## Exercise brief
With the string "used" as the filter, copy each matching line from the records.

Stored data entries
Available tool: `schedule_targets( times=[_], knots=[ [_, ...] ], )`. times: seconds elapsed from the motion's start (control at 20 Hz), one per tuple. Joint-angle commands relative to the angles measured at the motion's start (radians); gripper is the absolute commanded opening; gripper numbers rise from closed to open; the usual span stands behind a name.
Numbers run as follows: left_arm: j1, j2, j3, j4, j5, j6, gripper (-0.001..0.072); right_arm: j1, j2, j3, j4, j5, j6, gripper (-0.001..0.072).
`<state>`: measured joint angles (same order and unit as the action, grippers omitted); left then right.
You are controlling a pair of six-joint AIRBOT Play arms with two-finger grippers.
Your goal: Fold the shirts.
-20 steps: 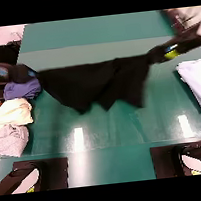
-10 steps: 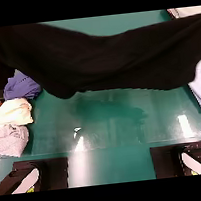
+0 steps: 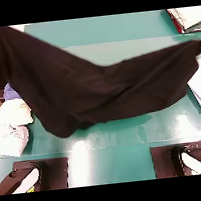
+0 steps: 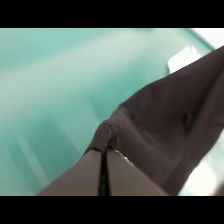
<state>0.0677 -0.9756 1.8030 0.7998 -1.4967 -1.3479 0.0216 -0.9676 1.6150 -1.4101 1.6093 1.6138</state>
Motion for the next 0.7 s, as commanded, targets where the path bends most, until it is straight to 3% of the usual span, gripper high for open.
schedule_targets(
  times=[0.0, 0.15, 0.3, 0.35, 0.4, 0.45, 0.55, 0.6, 0.65],
  knots=[
    [0.0, -0.048, -0.298, -0.004, 0.032, 0.047, 0.0029, -0.001, -0.134, -0.159, 0.031, -0.001, -0.024, 0.0024],
    [0.0, -0.144, -0.523, -0.003, 0.15, 0.092, 0.0029, -0.001, -0.256, -0.28, 0.031, -0.135, -0.039, 0.0024],
    [0.0, -0.291, -0.6, -0.002, 0.232, 0.1, 0.0031, -0.001, -0.373, -0.33, 0.031, -0.233, -0.039, 0.0025],
    [0.0, -0.333, -0.599, -0.004, 0.247, 0.1, 0.0109, -0.001, -0.402, -0.331, 0.031, -0.25, -0.039, 0.0024],
    [0.0, -0.366, -0.597, -0.005, 0.27, 0.099, 0.0416, -0.001, -0.428, -0.325, 0.031, -0.26, -0.039, 0.0025],
    [0.0, -0.385, -0.591, -0.004, 0.294, 0.099, 0.0607, -0.001, -0.448, -0.314, 0.029, -0.268, -0.04, 0.0025],
    [0.019, -0.397, -0.571, -0.003, 0.313, 0.1, 0.0611, -0.001, -0.474, -0.266, 0.029, -0.266, -0.068, 0.005],
    [0.043, -0.397, -0.552, -0.002, 0.302, 0.103, 0.0611, -0.004, -0.48, -0.231, 0.028, -0.256, -0.097, 0.0257],
    [0.075, -0.397, -0.531, -0.002, 0.279, 0.117, 0.0611, -0.015, -0.479, -0.198, 0.03, -0.242, -0.105, 0.0398]
  ],
)
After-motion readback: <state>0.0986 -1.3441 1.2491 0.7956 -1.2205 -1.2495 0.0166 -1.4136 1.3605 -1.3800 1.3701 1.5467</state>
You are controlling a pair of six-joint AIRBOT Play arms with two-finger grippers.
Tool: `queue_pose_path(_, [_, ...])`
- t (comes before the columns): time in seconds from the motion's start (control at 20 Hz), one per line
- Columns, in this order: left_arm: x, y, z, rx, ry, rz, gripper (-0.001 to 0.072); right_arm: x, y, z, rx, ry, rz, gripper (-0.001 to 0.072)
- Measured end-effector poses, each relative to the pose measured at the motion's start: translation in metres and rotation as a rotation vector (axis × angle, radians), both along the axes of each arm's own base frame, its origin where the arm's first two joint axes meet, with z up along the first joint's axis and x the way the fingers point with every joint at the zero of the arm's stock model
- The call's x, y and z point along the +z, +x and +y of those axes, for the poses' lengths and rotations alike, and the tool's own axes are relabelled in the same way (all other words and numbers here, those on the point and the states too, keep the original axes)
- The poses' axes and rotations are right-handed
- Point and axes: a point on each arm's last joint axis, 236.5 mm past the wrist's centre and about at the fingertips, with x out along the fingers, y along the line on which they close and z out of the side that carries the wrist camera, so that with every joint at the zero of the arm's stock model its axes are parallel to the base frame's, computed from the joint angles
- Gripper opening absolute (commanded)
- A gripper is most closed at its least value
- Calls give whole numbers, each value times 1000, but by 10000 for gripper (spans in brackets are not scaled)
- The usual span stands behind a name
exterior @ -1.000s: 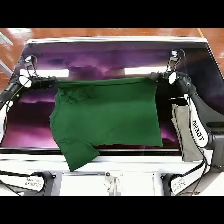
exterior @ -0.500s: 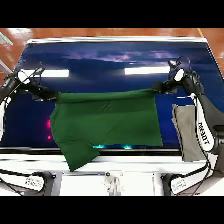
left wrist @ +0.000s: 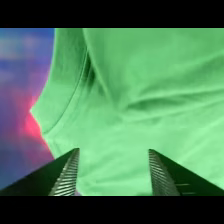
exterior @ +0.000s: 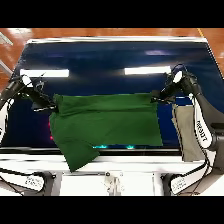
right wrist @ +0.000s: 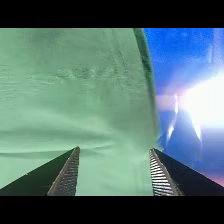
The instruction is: Fold the shirts.
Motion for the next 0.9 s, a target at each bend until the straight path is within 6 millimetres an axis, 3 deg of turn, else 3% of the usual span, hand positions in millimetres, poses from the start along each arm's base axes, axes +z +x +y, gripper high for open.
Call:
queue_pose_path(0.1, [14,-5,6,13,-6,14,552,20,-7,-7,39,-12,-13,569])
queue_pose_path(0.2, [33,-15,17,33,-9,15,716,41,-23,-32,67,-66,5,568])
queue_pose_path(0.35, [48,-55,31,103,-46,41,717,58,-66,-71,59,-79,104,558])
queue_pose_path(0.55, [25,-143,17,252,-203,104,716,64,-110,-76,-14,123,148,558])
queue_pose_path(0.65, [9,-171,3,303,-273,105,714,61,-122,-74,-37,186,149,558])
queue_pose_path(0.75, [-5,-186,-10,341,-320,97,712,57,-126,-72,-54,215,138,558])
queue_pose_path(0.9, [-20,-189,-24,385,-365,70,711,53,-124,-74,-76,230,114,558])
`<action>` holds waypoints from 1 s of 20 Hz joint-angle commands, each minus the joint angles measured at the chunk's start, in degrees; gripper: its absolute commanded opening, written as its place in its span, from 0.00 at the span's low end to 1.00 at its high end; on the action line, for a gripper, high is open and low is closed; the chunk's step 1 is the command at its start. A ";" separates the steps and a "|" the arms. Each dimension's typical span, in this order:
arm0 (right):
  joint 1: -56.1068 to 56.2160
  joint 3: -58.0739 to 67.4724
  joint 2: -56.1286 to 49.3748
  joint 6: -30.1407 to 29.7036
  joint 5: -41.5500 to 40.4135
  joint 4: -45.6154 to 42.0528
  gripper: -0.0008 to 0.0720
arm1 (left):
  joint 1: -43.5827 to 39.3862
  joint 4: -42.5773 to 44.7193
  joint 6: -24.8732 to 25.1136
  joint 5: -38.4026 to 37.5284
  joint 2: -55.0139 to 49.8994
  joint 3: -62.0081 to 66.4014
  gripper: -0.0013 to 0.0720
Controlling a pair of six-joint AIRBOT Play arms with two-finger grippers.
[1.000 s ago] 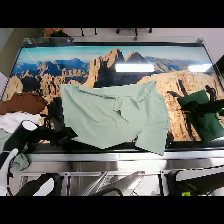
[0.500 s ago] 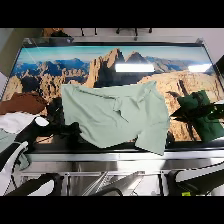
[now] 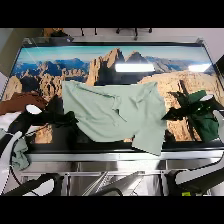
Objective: Fold the shirts.
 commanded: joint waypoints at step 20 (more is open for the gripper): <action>-3.30 38.99 32.83 -5.79 -15.45 33.40 0.04 | 20.20 -6.47 1.70 -16.57 20.70 63.49 0.04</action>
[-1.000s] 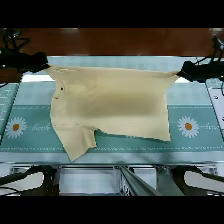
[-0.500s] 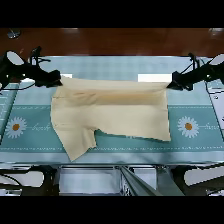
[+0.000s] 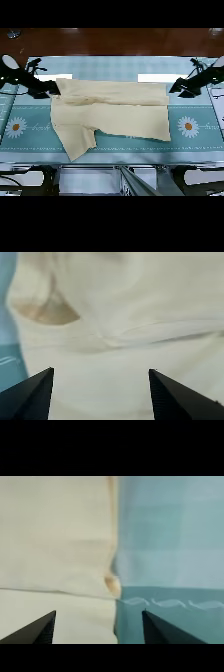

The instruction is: Fold the shirts.

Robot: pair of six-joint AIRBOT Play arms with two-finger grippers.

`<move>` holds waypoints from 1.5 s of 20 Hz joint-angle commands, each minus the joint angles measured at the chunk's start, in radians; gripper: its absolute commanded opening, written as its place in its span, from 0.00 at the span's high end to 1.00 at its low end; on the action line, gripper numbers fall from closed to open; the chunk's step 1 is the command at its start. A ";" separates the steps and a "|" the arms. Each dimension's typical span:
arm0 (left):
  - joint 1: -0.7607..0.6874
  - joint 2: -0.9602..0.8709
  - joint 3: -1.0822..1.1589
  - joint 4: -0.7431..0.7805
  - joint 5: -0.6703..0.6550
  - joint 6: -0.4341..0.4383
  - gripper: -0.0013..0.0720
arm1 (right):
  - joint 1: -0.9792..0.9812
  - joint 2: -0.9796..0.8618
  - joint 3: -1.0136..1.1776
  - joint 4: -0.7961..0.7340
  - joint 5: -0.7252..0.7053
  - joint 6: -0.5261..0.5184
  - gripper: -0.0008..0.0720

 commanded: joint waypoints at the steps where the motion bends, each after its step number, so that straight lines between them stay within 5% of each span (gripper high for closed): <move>1: 0.123 0.153 -0.192 0.016 -0.042 -0.016 0.02 | -0.119 0.254 -0.200 -0.044 -0.109 0.011 0.14; 5: 0.380 0.428 -0.659 -0.163 0.066 0.064 0.02 | -0.201 0.669 -0.721 0.353 -0.306 -0.117 0.14; 9: 0.558 0.617 -0.893 -0.383 0.164 0.090 0.02 | -0.200 0.809 -0.920 0.431 -0.294 -0.124 0.14; 11: 0.496 0.591 -0.959 -0.445 0.171 0.159 0.02 | -0.200 0.801 -0.927 0.436 -0.276 -0.121 0.14; 18: 0.278 0.568 -0.998 -0.471 0.314 0.169 0.03 | -0.212 0.801 -0.921 0.442 -0.278 -0.100 0.14; 22: 0.141 0.552 -0.988 -0.417 0.263 0.190 0.04 | -0.411 0.801 -0.815 0.332 -0.288 -0.071 0.14; 23: 0.142 0.552 -0.977 -0.391 0.252 0.191 0.24 | -0.462 0.801 -0.802 0.245 -0.245 -0.048 0.14; 24: 0.141 0.552 -0.965 -0.377 0.250 0.192 0.69 | -0.479 0.800 -0.813 0.145 -0.202 -0.005 0.14; 25: 0.141 0.552 -0.955 -0.379 0.254 0.192 0.95 | -0.473 0.800 -0.840 0.066 -0.169 0.045 0.14; 30: 0.141 0.553 -0.903 -0.389 0.258 0.191 0.94 | -0.336 0.763 -1.015 0.112 -0.077 0.048 0.14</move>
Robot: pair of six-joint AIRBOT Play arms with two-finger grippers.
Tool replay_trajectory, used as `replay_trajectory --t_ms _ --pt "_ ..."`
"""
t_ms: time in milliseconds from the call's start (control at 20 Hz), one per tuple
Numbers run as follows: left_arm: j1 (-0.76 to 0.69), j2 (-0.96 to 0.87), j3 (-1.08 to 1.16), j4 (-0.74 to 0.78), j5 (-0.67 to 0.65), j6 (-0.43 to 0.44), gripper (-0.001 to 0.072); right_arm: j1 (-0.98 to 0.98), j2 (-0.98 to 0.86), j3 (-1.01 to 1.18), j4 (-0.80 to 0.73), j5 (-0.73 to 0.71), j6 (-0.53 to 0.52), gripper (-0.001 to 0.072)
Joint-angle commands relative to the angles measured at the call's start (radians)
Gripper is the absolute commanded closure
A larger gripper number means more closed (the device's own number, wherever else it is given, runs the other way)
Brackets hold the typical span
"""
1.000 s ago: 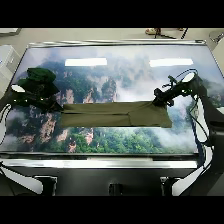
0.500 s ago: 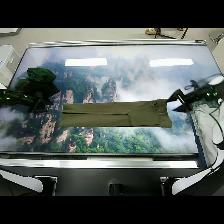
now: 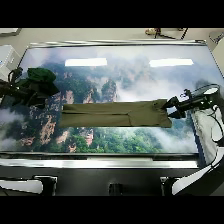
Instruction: Fold the clothes and pants, and hang the long-sleeved shirts on hangers.
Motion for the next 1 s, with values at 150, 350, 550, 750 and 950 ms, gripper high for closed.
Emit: replay_trajectory --t_ms 150,350,550,750,950 --pt "-0.134 0.032 0.001 0.001 0.003 0.000 0.0102 0.125 -0.016 -0.006 0.060 0.031 -0.099 0.0075" --pt "-0.220 0.031 0.001 0.001 0.042 0.000 0.0106 0.187 0.008 -0.006 0.004 0.027 -0.014 0.0678" --pt "-0.360 0.026 -0.039 0.001 0.288 0.000 0.0551 0.227 0.127 -0.006 -0.034 0.024 0.049 0.0680" --pt "-0.614 -0.024 -0.151 0.001 0.595 -0.014 0.0677 0.283 0.296 -0.006 -0.051 0.027 0.130 0.0680" --pt "-0.816 -0.159 -0.171 -0.055 0.718 -0.115 0.0678 0.344 0.478 -0.006 -0.054 0.055 0.206 0.0680"
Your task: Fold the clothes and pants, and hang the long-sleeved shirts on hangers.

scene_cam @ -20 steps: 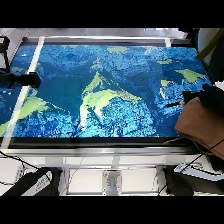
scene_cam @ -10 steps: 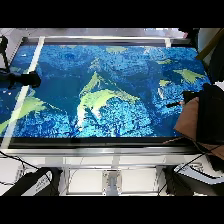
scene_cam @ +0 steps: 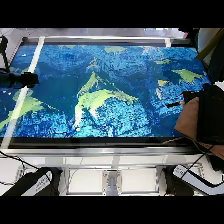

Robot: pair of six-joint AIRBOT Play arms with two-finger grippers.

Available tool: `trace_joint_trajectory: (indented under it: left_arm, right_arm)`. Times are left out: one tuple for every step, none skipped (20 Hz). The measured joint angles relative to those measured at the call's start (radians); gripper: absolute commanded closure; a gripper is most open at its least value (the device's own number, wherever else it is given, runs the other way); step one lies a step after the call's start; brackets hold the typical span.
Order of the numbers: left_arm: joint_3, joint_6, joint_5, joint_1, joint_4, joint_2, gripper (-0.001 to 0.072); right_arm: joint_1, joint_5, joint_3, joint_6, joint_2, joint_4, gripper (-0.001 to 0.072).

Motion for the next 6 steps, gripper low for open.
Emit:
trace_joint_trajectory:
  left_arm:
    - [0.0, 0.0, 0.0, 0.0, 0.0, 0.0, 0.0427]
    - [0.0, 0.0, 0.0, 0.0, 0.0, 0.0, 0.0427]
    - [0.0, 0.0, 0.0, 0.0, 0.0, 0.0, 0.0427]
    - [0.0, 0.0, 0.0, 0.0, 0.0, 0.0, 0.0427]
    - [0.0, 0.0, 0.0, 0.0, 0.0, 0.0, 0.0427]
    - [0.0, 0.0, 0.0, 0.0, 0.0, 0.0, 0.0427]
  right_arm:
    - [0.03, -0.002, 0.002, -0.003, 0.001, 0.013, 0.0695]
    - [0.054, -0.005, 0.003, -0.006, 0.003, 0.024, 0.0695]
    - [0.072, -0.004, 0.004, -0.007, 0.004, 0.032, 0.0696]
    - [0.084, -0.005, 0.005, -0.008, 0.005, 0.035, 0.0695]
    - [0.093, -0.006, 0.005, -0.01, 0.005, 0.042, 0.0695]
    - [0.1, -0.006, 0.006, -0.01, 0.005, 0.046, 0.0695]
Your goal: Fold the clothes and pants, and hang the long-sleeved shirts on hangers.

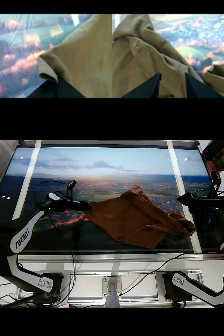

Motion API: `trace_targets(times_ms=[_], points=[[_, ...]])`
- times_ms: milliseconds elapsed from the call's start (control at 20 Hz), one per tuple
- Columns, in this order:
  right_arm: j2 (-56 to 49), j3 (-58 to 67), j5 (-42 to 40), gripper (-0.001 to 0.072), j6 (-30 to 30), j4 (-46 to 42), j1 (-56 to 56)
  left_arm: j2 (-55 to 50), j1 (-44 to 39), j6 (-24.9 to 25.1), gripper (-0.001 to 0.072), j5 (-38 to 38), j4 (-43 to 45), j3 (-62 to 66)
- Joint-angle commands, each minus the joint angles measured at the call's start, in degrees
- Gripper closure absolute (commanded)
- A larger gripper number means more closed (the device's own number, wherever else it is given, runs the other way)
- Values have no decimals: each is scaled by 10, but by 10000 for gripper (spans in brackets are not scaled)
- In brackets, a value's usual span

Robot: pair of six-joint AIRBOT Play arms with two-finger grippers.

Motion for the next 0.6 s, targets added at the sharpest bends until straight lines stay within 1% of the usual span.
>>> trace_targets(times_ms=[0, 350, 550], points=[[0, 1, 0, 375, 1, 1, 0, 0, 0, 1, 696, 0, 0, 0], [0, 1, -9, 374, 1, 0, 0, 0, 0, 1, 696, 0, 0, 0], [0, 1, -7, 374, 1, 19, 0, 0, 0, 1, 695, 0, 0, 0]])
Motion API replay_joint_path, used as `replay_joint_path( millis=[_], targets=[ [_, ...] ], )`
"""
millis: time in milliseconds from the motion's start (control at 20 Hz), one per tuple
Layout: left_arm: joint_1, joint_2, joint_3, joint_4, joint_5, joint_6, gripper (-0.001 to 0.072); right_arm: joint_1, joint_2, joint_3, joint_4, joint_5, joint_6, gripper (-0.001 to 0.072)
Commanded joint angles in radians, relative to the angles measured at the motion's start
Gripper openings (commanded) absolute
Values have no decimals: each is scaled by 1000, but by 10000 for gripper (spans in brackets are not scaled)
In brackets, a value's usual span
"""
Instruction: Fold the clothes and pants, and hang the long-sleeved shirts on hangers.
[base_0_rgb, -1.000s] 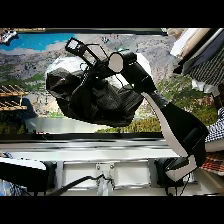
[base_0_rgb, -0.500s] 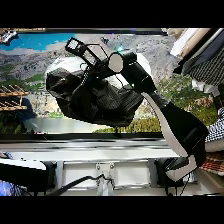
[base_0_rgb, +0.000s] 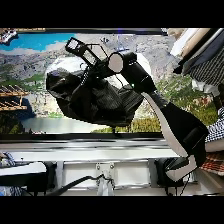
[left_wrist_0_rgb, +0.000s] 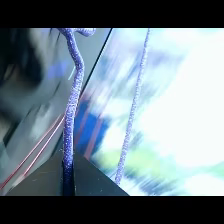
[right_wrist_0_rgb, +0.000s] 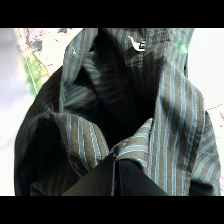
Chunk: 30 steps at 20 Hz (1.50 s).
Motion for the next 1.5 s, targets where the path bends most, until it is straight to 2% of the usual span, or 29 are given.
replay_joint_path(
  millis=[0,150,300,450,600,700,800,900,1100,1450],
  targets=[
    [-108,174,5,-281,-77,-5,20,0,1,2,-41,-3,0,26],
    [-285,325,5,-271,-340,-7,20,-8,16,3,-81,92,28,26],
    [-460,464,3,-132,-628,-79,20,-45,50,3,-79,247,38,26],
    [-575,596,-5,2,-928,-77,20,-82,81,3,-72,245,38,27],
    [-619,718,-55,3,-1131,-11,20,-89,97,3,-69,246,39,27],
    [-637,786,-93,-12,-1211,-13,20,-89,100,3,-69,242,39,27],
    [-654,863,-137,-69,-1215,-2,20,-89,102,3,-68,245,41,27],
    [-671,922,-186,-146,-1205,61,20,-88,103,3,-48,246,43,27],
    [-707,916,-296,-217,-1178,120,20,-87,103,3,-16,272,43,26],
    [-708,739,-354,-216,-855,276,21,-87,141,3,-16,339,43,28]
  ],
)
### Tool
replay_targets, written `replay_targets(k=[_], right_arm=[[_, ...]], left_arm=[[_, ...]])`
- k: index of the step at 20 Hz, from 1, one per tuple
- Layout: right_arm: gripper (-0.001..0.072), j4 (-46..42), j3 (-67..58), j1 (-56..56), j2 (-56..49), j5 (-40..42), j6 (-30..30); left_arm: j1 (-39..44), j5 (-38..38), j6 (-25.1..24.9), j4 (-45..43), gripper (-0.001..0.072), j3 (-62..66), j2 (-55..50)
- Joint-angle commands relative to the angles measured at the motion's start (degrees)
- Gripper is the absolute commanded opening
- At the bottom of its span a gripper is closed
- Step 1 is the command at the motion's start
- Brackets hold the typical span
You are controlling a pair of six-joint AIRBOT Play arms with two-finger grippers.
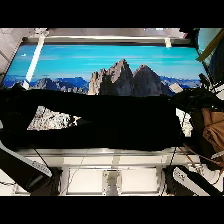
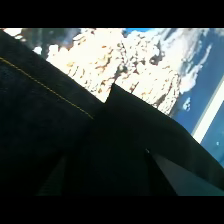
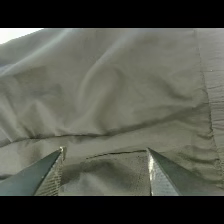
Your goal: Fold the clothes and pants, and hang the long-sleeved shirts on hangers.
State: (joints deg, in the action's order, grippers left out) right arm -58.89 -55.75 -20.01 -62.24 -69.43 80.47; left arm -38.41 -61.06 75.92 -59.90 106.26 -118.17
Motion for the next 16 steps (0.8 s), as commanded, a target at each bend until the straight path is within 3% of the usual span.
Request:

## Solution below
Tool replay_trajectory, used as `replay_trajectory --t_ms _ --pt "_ ..."`
Motion API replay_joint_path, used as `replay_joint_path( millis=[_], targets=[ [_, ...] ], )`

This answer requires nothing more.